What is “Big Data,” really?
The term “big data” has been thrown around a lot over the last few years. But what is it really? Although there is some debate over the specifics, the most well-known definition has to do with “The 3 Vs.” Coined by Gartner’s Doug Laney (over 12 years ago), the three Vs are: Volume, Velocity, and Variety. Essentially, big data is the concept that businesses are dealing with dramatically increasing amounts of data (volume), faster data generation/delivery (velocity), and data coming from more and more sources (variety) than ever before. The off-shoot of this, now part of the generally understood definition, is that somewhere within these mass collections of data are valuable insights for businesses; insights that can be used to improve operations and effectively increase bottom lines.
But that seems to make sense, so why the “hype?”
The issue with big data is not that it is a made-up concept or even that it’s necessarily misunderstood. Where the dreaded “hype” comes in actually has to do with the businesses that produce solutions to solely deal with big data and the organizations that jump to buy those solutions.
The truth of the matter is, big data is not new. Ever since the beginning of the digital age and the ability of companies to collect data from multiple sources, there has been a need for solutions to help manage that data. When the term “big data” became popular, however, the market experienced a surge of start-up and big name companies capitalizing on the “hype” and vying to become the provider who could best handle big data. Early adopters jumped on the proverbial bandwagon and eventually big data solutions became the must-have for modern business.
Ok, so what does “The Hype Cycle” have to say about big data?
If you haven’t heard of research house Gartner’s “The Hype Cycle” before, you’re not alone. In technology and research circles, however, it has become fairly prominent and is considered a reliable tool for predicting the life cycle of any given “hyped” technology. We won’t delve into specifics here, but do take a minute to look over the hype cycle chart below.

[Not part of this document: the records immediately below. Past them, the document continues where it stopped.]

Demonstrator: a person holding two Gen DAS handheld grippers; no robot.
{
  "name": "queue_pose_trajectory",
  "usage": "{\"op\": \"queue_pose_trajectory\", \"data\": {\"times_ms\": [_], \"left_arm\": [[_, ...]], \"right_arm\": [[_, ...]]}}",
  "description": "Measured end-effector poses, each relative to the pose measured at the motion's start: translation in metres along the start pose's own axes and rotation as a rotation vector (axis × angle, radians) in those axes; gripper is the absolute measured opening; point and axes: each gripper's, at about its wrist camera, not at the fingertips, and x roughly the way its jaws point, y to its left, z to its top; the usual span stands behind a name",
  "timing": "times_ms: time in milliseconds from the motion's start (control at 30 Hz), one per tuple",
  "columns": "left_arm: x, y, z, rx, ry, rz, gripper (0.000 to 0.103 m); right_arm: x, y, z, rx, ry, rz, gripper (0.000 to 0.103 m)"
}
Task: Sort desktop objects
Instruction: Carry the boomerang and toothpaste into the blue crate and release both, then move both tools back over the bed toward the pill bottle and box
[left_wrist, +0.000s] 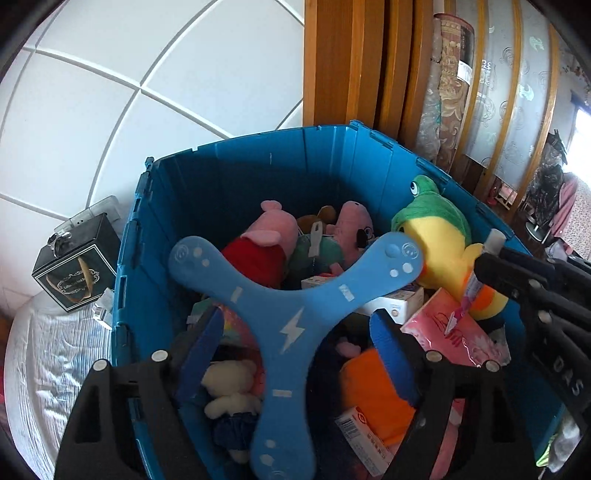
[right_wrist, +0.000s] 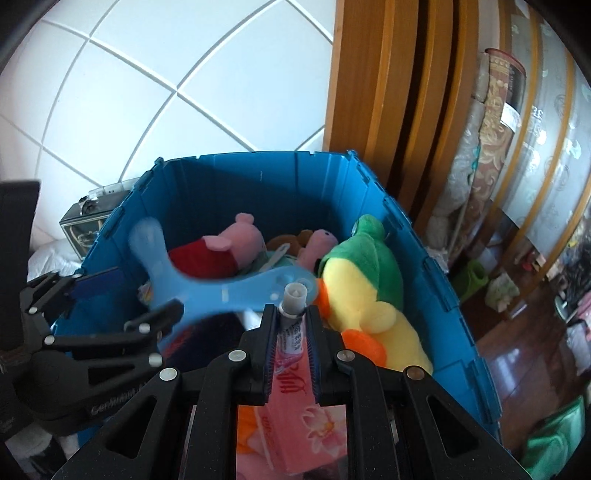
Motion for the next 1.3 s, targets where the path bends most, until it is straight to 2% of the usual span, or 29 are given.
{"op": "queue_pose_trajectory", "data": {"times_ms": [133, 233, 433, 500, 533, 567, 600, 733, 800, 867, 967, 1033, 1100, 1300], "left_arm": [[-0.005, -0.004, -0.004, 0.026, -0.021, 0.006, 0.081], [-0.007, -0.008, -0.005, 0.039, -0.030, -0.007, 0.081], [-0.017, -0.011, -0.008, 0.043, -0.066, -0.027, 0.081], [-0.022, -0.011, -0.009, 0.042, -0.079, -0.036, 0.081], [-0.025, -0.012, -0.009, 0.042, -0.086, -0.043, 0.081], [-0.029, -0.012, -0.010, 0.043, -0.096, -0.047, 0.081], [-0.033, -0.012, -0.010, 0.043, -0.108, -0.049, 0.081], [-0.057, -0.005, -0.012, 0.038, -0.157, -0.071, 0.081], [-0.069, 0.001, -0.015, 0.038, -0.191, -0.074, 0.081], [-0.084, 0.010, -0.019, 0.037, -0.233, -0.055, 0.082], [-0.107, 0.029, -0.026, 0.031, -0.297, -0.036, 0.086], [-0.123, 0.049, -0.034, 0.012, -0.350, -0.013, 0.096], [-0.136, 0.071, -0.043, -0.004, -0.398, 0.020, 0.102], [-0.159, 0.152, -0.077, -0.056, -0.489, 0.169, 0.102]], "right_arm": [[0.004, -0.005, -0.003, 0.024, 0.013, 0.007, 0.016], [0.006, -0.007, -0.008, 0.037, 0.023, 0.006, 0.022], [-0.002, -0.010, -0.017, 0.050, 0.016, -0.021, 0.023], [-0.010, -0.012, -0.020, 0.059, 0.001, -0.033, 0.028], [-0.013, -0.013, -0.021, 0.060, -0.006, -0.039, 0.039], [-0.018, -0.013, -0.023, 0.063, -0.018, -0.048, 0.054], [-0.021, -0.014, -0.023, 0.064, -0.027, -0.068, 0.057], [-0.040, -0.018, -0.026, 0.088, -0.073, -0.113, 0.083], [-0.051, -0.016, -0.027, 0.089, -0.101, -0.135, 0.089], [-0.062, -0.012, -0.028, 0.095, -0.129, -0.140, 0.102], [-0.080, 0.001, -0.027, 0.096, -0.175, -0.122, 0.103], [-0.092, 0.015, -0.025, 0.096, -0.212, -0.104, 0.103], [-0.102, 0.034, -0.023, 0.100, -0.250, -0.073, 0.103], [-0.118, 0.116, -0.018, 0.095, -0.358, 0.041, 0.103]]}}
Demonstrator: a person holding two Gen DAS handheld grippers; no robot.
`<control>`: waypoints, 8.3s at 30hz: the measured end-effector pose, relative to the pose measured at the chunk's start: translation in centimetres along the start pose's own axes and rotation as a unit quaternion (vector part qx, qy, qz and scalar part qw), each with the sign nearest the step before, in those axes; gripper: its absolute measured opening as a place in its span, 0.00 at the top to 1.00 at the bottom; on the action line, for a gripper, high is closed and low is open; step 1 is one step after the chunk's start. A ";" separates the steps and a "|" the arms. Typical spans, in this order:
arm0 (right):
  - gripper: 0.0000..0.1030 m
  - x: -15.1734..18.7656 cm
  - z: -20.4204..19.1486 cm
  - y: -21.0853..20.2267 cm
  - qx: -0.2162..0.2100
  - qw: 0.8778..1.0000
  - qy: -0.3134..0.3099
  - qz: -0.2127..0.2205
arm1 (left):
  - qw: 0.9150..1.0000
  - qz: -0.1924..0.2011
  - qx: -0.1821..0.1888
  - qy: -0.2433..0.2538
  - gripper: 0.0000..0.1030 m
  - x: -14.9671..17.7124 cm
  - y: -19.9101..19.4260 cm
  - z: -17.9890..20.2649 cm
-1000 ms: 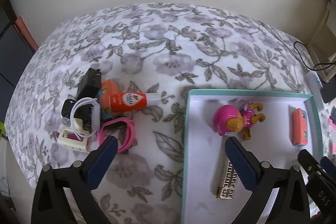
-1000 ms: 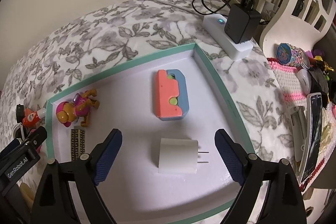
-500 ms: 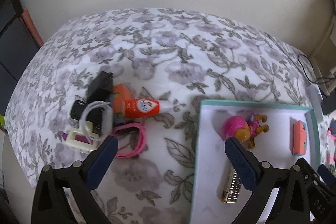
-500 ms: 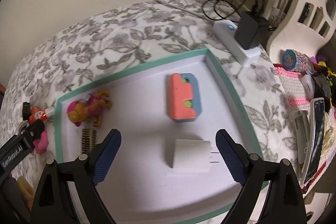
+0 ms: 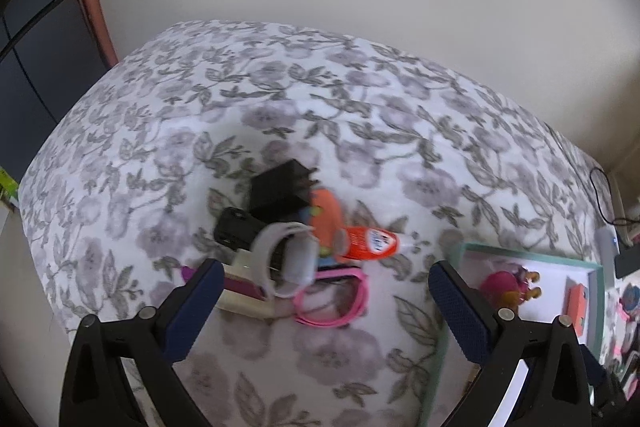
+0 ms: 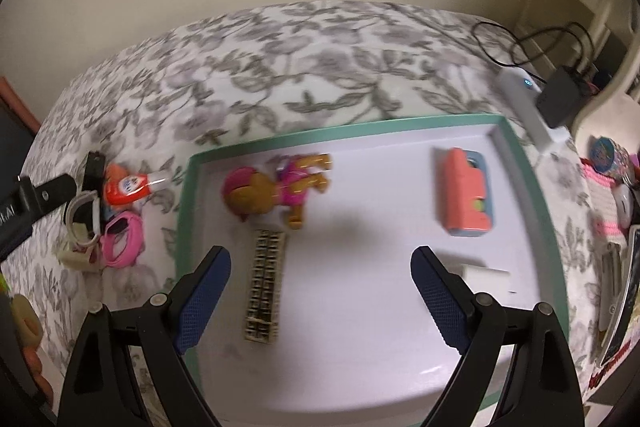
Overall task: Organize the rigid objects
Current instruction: 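Lift both grippers out of tray and move back toward the pile, then grasp white watch with right gripper while left gripper grasps cream hair clip, then carry white watch in right gripper and cream clip in left gripper over tray, then open right gripper releasing white watch into tray while left gripper releases clip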
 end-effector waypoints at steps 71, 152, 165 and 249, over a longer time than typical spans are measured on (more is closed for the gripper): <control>0.12 -7.1 -20.9 4.8 -0.202 0.978 -0.049 0.031 | 0.970 -0.110 -0.055 -0.212 0.02 -3.8 7.6 -16.4; 0.50 0.9 -8.4 -1.9 -0.144 0.988 0.062 0.004 | 0.986 -0.154 -0.052 0.028 0.41 4.4 7.9 -5.7; 0.50 0.9 -6.8 -2.2 -0.153 0.985 0.084 0.006 | 0.981 -0.174 0.058 -0.054 0.42 2.5 5.2 -5.5; 0.49 5.3 7.2 -1.3 -0.046 0.980 0.187 -0.043 | 0.967 -0.172 0.119 0.142 0.37 13.6 -0.2 12.1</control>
Point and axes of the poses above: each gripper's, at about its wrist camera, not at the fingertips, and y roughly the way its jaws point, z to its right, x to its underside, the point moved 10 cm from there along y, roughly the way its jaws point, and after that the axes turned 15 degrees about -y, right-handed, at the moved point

According to some industry experts, big data solutions are beginning to lead into the “Trough of Disillusionment” phase of the cycle. Essentially what this means is that at the beginning, these new technologies came onto the market promising all kinds of benefits; some realistic, some not. At its peak, or “The Peak of Inflated Expectations,” businesses were expecting the world from these new technologies and willing to take risks and spend money acquiring them. Now that these solutions have been around a while, however, unrealistic expectations have left businesses disillusioned, and the reality of what big data solutions can and cannot provide is beginning to be realized. According to the Hype Cycle, then, the big data hype is on a downward slope. Businesses will begin to spend less money on these solutions and be more weary of the promised benefits.
So the point is…?
All of this essentially goes to show that with any technology “hype,” the initial boom of interest and investment doesn’t last forever. The lesson to take away from this is that businesses, especially SMBs with a more limited budget and less ability to take risks, should be aware that the next “big thing” isn’t always the best thing. There is something to be said for the tried-and-true, and sometimes the best thing to do is to wait for the bandwagon to pass and see what is left behind.